Columns > De duurzaamheid van een tweede huis

De duurzaamheid van een tweede huis

Wat zijn dat voor mensen die camera’s van de nationale televisie in hun huis toelaten om te laten zie hoe mooi, groot en duur hun bezit is?

Niks mis met ijdelheid – ik heb geen plakboek van de stukjes die over me verschenen in lokale blaadjes, maar ik beken dat ik het elke keer weer fijn vind als ik mijn naam ergens in een krantenstukje tegenkom. Best wel een stukje zelfbevestiging van mezelf richting mezelf, zou ik zeggen als ik een coach in het een of ander was.

Niks mis met ijdelheid, maar als het leidt tot potsierlijk exhibitionisme – dan wordt het wat gênant. En dus kijk ik altijd hoofdschuddend naar het heerlijk trage BinnensteBuiten, een tv-programma waarin tv-koks koken, natuurfreaks wijzen naar mooie bomen en waarin bovengemiddeld rijke mensen hun huis laten zien.

Die huizen zijn dus altijd groot, ruim, modern en onpersoonlijk. En jaloersmakend, dat zijn ze ook.

 

Een paar dagen geleden kwamen in het programma plots mensen voorbij die ik uit een ver verleden een beetje persoonlijk ken. Zich vervelend in het uiterste topje van de Pyramide van Maslov besloten ze jaren geleden al hun dagen te slijten in Kunst en Duurzaamheid. Zij doet vooral Kunst, hij verdrinkt zich in Duurzaamheid.

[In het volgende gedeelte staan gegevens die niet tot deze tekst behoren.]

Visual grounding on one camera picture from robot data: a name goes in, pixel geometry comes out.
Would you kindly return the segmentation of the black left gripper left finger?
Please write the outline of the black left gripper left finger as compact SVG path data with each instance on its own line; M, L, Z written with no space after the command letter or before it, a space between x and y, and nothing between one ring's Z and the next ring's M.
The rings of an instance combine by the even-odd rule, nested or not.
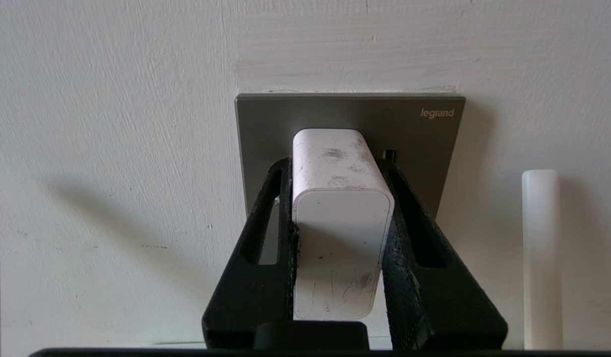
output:
M292 321L299 229L291 219L292 161L274 163L202 318L209 350L251 350L257 328ZM278 197L276 263L260 264L272 207Z

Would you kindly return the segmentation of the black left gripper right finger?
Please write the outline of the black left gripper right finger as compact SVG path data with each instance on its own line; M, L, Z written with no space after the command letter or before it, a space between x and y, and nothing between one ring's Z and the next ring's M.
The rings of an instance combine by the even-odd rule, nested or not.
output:
M392 162L378 167L395 206L382 257L394 350L500 350L507 322Z

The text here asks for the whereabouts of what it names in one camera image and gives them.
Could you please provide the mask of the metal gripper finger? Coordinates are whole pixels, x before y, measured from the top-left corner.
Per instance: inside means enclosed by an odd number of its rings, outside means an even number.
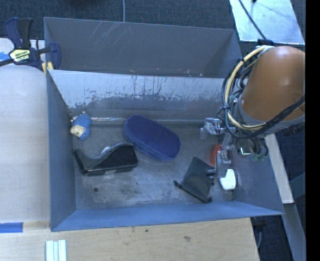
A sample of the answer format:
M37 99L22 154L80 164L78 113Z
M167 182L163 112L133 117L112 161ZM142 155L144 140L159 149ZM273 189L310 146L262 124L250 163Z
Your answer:
M231 159L229 158L227 150L220 150L216 155L216 177L224 178L227 174L227 170L231 165Z
M220 135L222 131L222 120L218 118L205 118L200 128L200 139L206 139L209 135Z

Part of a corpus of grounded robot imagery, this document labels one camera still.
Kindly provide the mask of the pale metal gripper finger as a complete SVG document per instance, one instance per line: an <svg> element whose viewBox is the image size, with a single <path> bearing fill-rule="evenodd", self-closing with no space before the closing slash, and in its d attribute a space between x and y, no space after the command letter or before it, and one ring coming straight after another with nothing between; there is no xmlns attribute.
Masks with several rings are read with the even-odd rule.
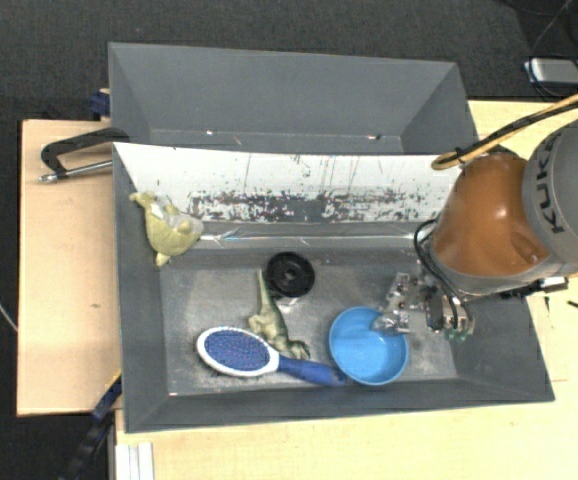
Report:
<svg viewBox="0 0 578 480"><path fill-rule="evenodd" d="M412 279L408 273L397 273L385 297L385 310L389 313L409 308Z"/></svg>
<svg viewBox="0 0 578 480"><path fill-rule="evenodd" d="M410 314L406 311L380 313L371 324L371 329L383 334L408 334L411 331Z"/></svg>

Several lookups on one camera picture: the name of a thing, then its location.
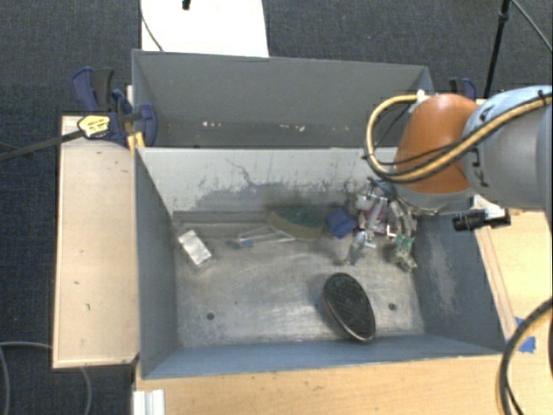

In BinnensteBuiten zag ik hoe zij en hij elkaar vonden in een huis bij Cadzand. Tegen de grens met België ligt een gebied waar watervogels, vossen en andere fauna het prima naar de zin zouden hebben – ware het niet dat er landgenoten zijn die aan één woning niet genoeg hebben. En dus ligt daar een dorpje met enorme tweede huizen.

Het huis van zij van Kunst en hij van Duurzaamheid is helemaal energie-neutraal. Zelfs water gooien ze niet weg, vertelde hij in BinnensteBuiten. Ergens onder de grond ligt een tank en daar eigent hij zich het door god of natuur geschonken regenwater toe. De tuin moet besproeid en wat op zijn kavel valt is van hem. ‘We gooien geen water weg’, zei hij. ‘We geven geen water weg’, hoorde ik.

Het huis is indrukwekkend. Want zonnepanelen, warmtepompen, gasloos en een binnenmuur van leem die lekker warm is en waarmee zij van Kunst knuffelt.

 

Over energie-neutrale woningen wil ik niet cynisch doen. Mijn woning is energielabel B, aldus een briefje dat een paar jaar geleden werd bezorgd en waarvan ik niet weet waar de schrijver de wijsheid vandaan haalt. Ik zou er graag, net als hij van Duurzaamheid deed, een A+++ huis van willen maken.

Maar hypotheek, studerende kinderen en ander gedoe – u weet hoe dat gaat.

 

Ik troost me met de gedachte dat het bezit van één huis voor de wereld en dus voor de duurzame toekomst van die wereld zoveel beter is dan met zijn tweetjes twee kolossale huizen bezitten. Had ik twee huizen, ik schaamde me zo enorm dat ik weg zou duiken zodra er een cameraploeg in de buurt kwam.